2] The Super Mario Bros. Movie
$13,000,000 / $535,959,015
I too would be interested in a Legend of Zelda adaptation, Eiji Aonuma. Just, for the love of God, keep Illumination ten million miles away from it. Or, actually, go full shit-post with it and cast Chris Pratt as Link in a recreation of those infamous Phillips CD-I Zelda games. It’s guaranteed a billion dollars regardless, why not?
3] Book Club: The Next Chapter
$6,500,000 / NEW
My efforts to pitch Hollywood and Sky Arts a film/TV series that’s just Amy Walker and Chris Haigh running their own Set The Tape book club remain at an impasse. In the meantime, Chris was a big fan of Gwen and Art Are Not in Love.
$3,728,000 / $60,188,357
Just gonna come out and say it: I think Meg 2 looks like glorious fucking nonsense and I’m already booking fourteen opening-day tickets to it.

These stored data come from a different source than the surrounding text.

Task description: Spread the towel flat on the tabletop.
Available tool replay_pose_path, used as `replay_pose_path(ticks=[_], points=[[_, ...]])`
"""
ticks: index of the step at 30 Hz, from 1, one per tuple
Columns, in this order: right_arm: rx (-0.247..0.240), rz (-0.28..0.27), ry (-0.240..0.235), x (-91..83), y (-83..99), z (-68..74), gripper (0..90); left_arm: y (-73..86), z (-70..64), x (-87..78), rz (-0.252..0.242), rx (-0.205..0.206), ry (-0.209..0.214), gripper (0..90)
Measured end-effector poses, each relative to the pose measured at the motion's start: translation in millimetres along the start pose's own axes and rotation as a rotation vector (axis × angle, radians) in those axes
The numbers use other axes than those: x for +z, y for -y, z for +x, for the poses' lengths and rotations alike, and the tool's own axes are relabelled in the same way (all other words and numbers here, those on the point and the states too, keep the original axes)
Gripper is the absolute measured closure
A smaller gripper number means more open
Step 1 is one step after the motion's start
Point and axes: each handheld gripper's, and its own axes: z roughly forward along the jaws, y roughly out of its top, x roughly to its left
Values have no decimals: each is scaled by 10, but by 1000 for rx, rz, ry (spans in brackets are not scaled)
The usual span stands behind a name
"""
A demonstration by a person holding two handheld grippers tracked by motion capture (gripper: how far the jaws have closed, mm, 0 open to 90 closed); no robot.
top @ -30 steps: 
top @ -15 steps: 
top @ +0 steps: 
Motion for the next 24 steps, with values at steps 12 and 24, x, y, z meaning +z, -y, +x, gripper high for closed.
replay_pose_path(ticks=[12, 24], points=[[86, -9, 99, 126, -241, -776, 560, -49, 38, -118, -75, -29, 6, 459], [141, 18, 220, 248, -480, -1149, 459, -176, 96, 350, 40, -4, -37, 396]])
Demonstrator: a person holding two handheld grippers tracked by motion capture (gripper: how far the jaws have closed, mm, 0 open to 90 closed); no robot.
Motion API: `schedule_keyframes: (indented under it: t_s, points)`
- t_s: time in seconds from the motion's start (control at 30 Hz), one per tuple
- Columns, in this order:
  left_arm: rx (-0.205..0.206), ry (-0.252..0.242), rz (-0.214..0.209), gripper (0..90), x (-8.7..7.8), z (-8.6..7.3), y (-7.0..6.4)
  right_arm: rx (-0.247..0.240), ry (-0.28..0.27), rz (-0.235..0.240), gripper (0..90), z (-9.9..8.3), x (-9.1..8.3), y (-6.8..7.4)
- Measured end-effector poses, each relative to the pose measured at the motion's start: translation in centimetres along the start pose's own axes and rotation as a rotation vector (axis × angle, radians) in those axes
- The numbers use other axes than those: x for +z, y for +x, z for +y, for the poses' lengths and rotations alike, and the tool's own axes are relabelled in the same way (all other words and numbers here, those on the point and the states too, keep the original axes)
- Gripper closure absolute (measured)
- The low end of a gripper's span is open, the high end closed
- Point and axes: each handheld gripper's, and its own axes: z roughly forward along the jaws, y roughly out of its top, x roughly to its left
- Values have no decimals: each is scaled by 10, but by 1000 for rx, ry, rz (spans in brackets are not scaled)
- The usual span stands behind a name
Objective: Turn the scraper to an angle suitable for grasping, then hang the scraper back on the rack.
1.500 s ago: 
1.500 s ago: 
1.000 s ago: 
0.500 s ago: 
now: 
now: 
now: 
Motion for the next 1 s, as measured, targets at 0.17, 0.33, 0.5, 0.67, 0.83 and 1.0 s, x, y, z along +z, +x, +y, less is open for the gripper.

5] Are You There God? It’s Me, Margaret
$2,500,000 / $16,476,954
Despite what I stated last week, I did not manage to make it to the early screening of Margaret. Ended up spending too much of that day hanging out around Manchester with a good friend of mine and so I didn’t reach the cinema in time. On the other hand, we went to a lovely veggie Indian restaurant and one of the servers mistook me for a girl, a high I have been riding ever since.
6] Hypnotic
$2,355,000 / NEW
Last week, I finally finished the excellent first season of high-intensity chef dramedy The Bear on Disney+ and, within days, the Season 2 date gets dropped on me. Love when that inadvertently happens.
$1,930,000 / $182,964,089
In action anniversary news, Lee Thacker marked 40 years of the surprisingly political and critical police-helicopter thriller Blue Thunder, a movie whose themes of surveillance and police overreach are even more potent today.
8] Love Again
$1,550,000 / $5,006,881
One of the weekend’s better drops at 35%, but obviously it don’t mean shit when said drop is from an opening of $2.3 million. At least Priyanka Chopra Jonas has a dogshit Russo Brothers series for Amazon to fall back on!
9] AIR
$768,000 / $51,602,291
Well, it was nice having a few weeks with no six-figure films in the Top 10.
10] Dungeons & Dragons: Honor Among Thieves
$741,000 / $92,170,866
If you like yourself some genre-mashing period horror by the man whose main career goal appears to be making Silent Hill movies a thing, then you’ll be thrilled to hear that Studiocanal have just now put out a 4K restoration of Christophe Gans’ Brotherhood of the Wolf. Charlie Brigden checked it out and they loved everything about it!